▶ **Problem to solve**: Write out the data once more, exactly as it reads.

BEGIN

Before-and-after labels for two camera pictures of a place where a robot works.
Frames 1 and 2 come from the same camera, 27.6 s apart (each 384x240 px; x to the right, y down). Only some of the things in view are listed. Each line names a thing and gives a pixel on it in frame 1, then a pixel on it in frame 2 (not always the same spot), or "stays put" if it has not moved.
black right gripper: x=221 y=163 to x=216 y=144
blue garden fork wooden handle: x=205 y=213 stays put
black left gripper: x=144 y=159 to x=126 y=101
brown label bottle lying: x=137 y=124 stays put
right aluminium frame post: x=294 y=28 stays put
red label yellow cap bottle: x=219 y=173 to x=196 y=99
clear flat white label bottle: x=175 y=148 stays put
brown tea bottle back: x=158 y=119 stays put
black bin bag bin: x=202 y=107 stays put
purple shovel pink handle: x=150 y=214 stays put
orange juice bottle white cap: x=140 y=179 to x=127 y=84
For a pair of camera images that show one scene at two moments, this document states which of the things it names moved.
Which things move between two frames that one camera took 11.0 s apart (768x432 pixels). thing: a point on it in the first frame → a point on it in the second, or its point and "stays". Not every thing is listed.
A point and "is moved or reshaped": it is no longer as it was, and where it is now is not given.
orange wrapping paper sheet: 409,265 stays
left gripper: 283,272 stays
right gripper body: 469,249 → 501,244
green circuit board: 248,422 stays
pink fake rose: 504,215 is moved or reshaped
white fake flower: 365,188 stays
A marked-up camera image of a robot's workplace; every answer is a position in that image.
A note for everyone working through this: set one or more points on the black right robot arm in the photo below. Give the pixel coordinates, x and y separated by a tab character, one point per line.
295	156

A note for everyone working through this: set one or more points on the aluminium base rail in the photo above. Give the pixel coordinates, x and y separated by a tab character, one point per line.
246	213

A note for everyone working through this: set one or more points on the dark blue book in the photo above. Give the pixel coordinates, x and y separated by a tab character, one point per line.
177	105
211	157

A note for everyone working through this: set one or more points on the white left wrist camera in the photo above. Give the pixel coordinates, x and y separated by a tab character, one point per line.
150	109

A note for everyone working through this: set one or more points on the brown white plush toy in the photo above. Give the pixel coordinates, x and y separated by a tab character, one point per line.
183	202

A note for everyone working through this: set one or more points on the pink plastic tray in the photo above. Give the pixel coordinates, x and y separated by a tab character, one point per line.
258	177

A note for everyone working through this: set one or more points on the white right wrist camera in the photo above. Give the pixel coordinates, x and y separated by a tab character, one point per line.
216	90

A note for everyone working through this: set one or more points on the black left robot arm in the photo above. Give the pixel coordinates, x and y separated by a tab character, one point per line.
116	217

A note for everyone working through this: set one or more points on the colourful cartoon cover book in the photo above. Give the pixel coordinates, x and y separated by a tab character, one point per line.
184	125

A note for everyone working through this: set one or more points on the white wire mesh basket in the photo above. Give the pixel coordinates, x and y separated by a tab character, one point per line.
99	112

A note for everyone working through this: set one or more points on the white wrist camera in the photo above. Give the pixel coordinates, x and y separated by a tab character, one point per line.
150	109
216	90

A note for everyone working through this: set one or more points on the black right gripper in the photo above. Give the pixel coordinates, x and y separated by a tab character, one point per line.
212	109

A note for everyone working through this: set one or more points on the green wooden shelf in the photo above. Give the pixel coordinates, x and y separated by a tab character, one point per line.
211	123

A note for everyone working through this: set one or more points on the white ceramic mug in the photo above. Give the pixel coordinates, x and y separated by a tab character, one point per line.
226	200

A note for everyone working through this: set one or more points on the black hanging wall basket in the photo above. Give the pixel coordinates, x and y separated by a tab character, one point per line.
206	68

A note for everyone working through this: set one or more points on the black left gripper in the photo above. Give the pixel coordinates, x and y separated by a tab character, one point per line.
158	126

END

▶ **Exercise response**:
Before-and-after labels for two camera pictures of a place where a robot works.
Frames 1 and 2 come from the same camera, 27.6 s apart (each 384x240 px; x to the right, y down). Only some of the things in view are listed. Each line names a thing and gives a pixel on it in frame 1, then a pixel on it in frame 2 (not always the same spot), or "stays put" if it has not moved.
black right gripper: x=221 y=163 to x=216 y=144
blue garden fork wooden handle: x=205 y=213 stays put
black left gripper: x=144 y=159 to x=126 y=101
brown label bottle lying: x=137 y=124 stays put
right aluminium frame post: x=294 y=28 stays put
red label yellow cap bottle: x=219 y=173 to x=196 y=99
clear flat white label bottle: x=175 y=148 stays put
brown tea bottle back: x=158 y=119 stays put
black bin bag bin: x=202 y=107 stays put
purple shovel pink handle: x=150 y=214 stays put
orange juice bottle white cap: x=140 y=179 to x=127 y=84
For a pair of camera images that show one scene at two moments, this document states which of the things it names moved.
Which things move between two frames that one camera took 11.0 s apart (768x432 pixels). thing: a point on it in the first frame → a point on it in the second, or its point and "stays". Not every thing is listed.
A point and "is moved or reshaped": it is no longer as it was, and where it is now is not given.
orange wrapping paper sheet: 409,265 stays
left gripper: 283,272 stays
right gripper body: 469,249 → 501,244
green circuit board: 248,422 stays
pink fake rose: 504,215 is moved or reshaped
white fake flower: 365,188 stays
A marked-up camera image of a robot's workplace; every answer is a position in that image.
A note for everyone working through this: set one or more points on the black right robot arm in the photo below. Give the pixel coordinates, x and y separated by a tab character, one point per line.
295	156

A note for everyone working through this: set one or more points on the aluminium base rail in the photo above. Give the pixel coordinates, x and y separated by a tab character, one point per line.
246	213

A note for everyone working through this: set one or more points on the dark blue book in the photo above. Give the pixel coordinates, x and y separated by a tab character, one point per line.
177	105
211	157

A note for everyone working through this: set one or more points on the white left wrist camera in the photo above. Give the pixel coordinates, x and y separated by a tab character, one point per line.
150	109

A note for everyone working through this: set one or more points on the brown white plush toy in the photo above. Give the pixel coordinates, x and y separated by a tab character, one point per line.
183	202

A note for everyone working through this: set one or more points on the pink plastic tray in the photo above. Give the pixel coordinates, x and y separated by a tab character, one point per line.
258	177

A note for everyone working through this: set one or more points on the white right wrist camera in the photo above. Give the pixel coordinates, x and y separated by a tab character, one point per line.
216	90

A note for everyone working through this: set one or more points on the black left robot arm in the photo above. Give the pixel coordinates, x and y separated by a tab character, one point per line.
116	217

A note for everyone working through this: set one or more points on the colourful cartoon cover book in the photo above. Give the pixel coordinates, x and y separated by a tab character, one point per line.
184	125

A note for everyone working through this: set one or more points on the white wire mesh basket in the photo above. Give the pixel coordinates, x and y separated by a tab character, one point per line.
99	112

A note for everyone working through this: set one or more points on the white wrist camera in the photo above. Give the pixel coordinates, x and y separated by a tab character, one point per line.
150	109
216	90

A note for everyone working through this: set one or more points on the black right gripper in the photo above. Give the pixel coordinates, x and y separated by a tab character, one point per line.
212	109

A note for everyone working through this: set one or more points on the green wooden shelf in the photo above. Give the pixel coordinates, x and y separated by a tab character, one point per line.
211	123

A note for everyone working through this: set one or more points on the white ceramic mug in the photo above. Give the pixel coordinates, x and y separated by a tab character, one point per line.
226	200

A note for everyone working through this: set one or more points on the black hanging wall basket in the photo above. Give the pixel coordinates, x and y separated by a tab character, one point per line.
206	68

A note for everyone working through this: set one or more points on the black left gripper in the photo above. Give the pixel coordinates, x and y separated by a tab character, one point per line.
158	126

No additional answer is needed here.